Australia’s telecommunications providers have “coped well” this year despite a “perfect storm” of disruptions caused by the COVID-19 pandemic, the Telecommunications Industry Ombudsman (TIO) has concluded in its latest analysis of consumer complaints.
The volume of complaints, the agency found in its newly released July 2020 Systemic Investigation Report, tracked the global escalation of concern as the coronavirus pandemic exploded.
Greater reliance on phone and telecommunications services frustrated many consumers as they tried to upgrade broadband plans, or realised through intensive use just how poor the mobile reception was at their new home offices.
“The pandemic has thrown the telecommunications industry and its consumers into a perfect storm,” telecommunications ombudsman Judi Jones said in launching the report.
“Delivery of reliable phone and internet services was challenged [and] collided with our need to remain connected... at a time of heightened uncertainty.”

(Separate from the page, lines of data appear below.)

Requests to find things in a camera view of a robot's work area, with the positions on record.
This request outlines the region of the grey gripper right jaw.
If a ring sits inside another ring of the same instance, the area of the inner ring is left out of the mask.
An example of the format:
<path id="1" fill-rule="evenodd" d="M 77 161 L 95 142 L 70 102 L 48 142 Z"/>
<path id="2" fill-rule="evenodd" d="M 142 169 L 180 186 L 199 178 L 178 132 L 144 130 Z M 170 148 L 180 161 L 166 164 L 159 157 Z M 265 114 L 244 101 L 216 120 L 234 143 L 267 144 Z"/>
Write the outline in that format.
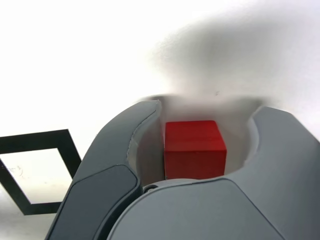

Disruption at home and away
As early as mid-March, the pandemic caused widespread disruption as the transition to work-from-home (WFH) arrangements, and the closure of overseas contact centres due to local lockdowns, blew out on-hold times.

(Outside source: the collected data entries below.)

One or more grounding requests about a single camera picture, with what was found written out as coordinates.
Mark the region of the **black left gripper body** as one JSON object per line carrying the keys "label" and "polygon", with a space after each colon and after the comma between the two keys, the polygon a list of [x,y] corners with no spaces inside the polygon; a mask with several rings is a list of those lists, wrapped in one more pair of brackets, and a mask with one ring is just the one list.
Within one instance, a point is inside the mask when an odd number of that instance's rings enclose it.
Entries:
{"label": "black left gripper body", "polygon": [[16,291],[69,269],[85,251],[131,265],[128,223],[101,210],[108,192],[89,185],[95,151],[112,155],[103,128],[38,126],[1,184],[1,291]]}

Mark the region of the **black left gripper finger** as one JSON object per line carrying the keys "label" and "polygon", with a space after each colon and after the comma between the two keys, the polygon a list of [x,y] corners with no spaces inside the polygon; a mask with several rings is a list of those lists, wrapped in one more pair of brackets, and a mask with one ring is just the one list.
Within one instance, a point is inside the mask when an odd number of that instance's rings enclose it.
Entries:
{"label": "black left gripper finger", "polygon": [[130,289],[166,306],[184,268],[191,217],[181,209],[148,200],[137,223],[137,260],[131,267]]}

The TIO reported a sharp rise in complaints just days after the Australian government activated its pandemic emergency plan – just before the World Health Organization’s 11 March formal pandemic declaration.
Australian providers’ heavy reliance on overseas contact centres meant many customers simply couldn’t contact their service providers – often trying phone, chat, and online options before lodging a complaint with the TIO.
Service providers scrambled to compensate: services firm Datto, for one, went to market for 2,000 domestic contact-centre staff while Telstra created 1,000 onshore contact-centre jobs – which attracted over 19,000 applicants from a job-starved Australian economy.
More recently, Telstra committed to having Australian contact-centre staff answering all inbound calls from 2022.
Increased onshoring of customer-service jobs proves that overseas call centres “are detrimental to Australia’s telecoms industry and the people it is supposed to serve,” Macquarie Telecom group executive Luke Clifton said in responding to the report.
“Australian telcos have a responsibility now to reach into long Centrelink queues to employ people here who desperately need a job,” he said, “not underpaid and underappreciated staff overseas.”
Increased reliance spawns increased awareness
By mid-April – days after the government announced free childcare services designed to help working parents – complaints about uncontactable telcos began to decline, from a peak of around 135 cases per day to current averages of around 50.
The TIO analysis also identified two other common issues that were widely reported during the pandemic: fault and connection problems disrupting consumer experiences, and financial impacts on customers struggling with lost jobs, increased expenses, and major cuts to business revenues.
Fault and connection problems, which might have previously been ignored while customers were away at work or school, became points of contention as pressured Australians fought to stay connected to support new work-from-home and home-schooling arrangements.
The surge in average daily ‘faults and connections’ complaints was less dramatic – rising from around 275 daily complaints in early February to 350 per day in early April – but the TIO noted that even small delays to service or problem were causing big issues.
Small-business owners trying to transfer phone and Internet services reported losing connectivity for weeks – stressing businesses that had moved online to serve customers that were no longer coming through the door.
An adequate response
Ultimately, the TIO said, it was “satisfied the providers had adequately responded to our concerns” about issues such as technicians missing appointments, or service transfers being delayed due to internal staffing shortfalls.
Through ongoing collaboration with telecommunications providers, the TIO offered consumers advice and ensured that providers prioritised complaints about service connectivity and financial hardship from at-risk consumers.
Service providers had responded with efforts such as expanding self-service options, offering extra data or unlimited calls at no cost, and deferring debt-recovery processes to decrease pressure on cash-strapped customers.
Complaints about debt-management issues dropped sharply during March, only creeping back up towards pre-pandemic levels in June as sustained financial pressures began to bite.
NBN Co, for its part, had moved proactively in the face of surging usage – offering Internet providers 40 per cent more additional capacity at no charge, and launching a $150m relief fund – as surging home working, videoconferencing usage and streaming video caused bandwidth demand to explode over the past quarter.
The COVID-19 pandemic has, Jones said, “stress-tested the industry and government relief measures and stretched the capacity of telco providers.”
“It is encouraging to see the industry’s extension of the telecommunications hardship principles until the end of September and the steps providers have taken so far to respond to the financial impact on consumers.”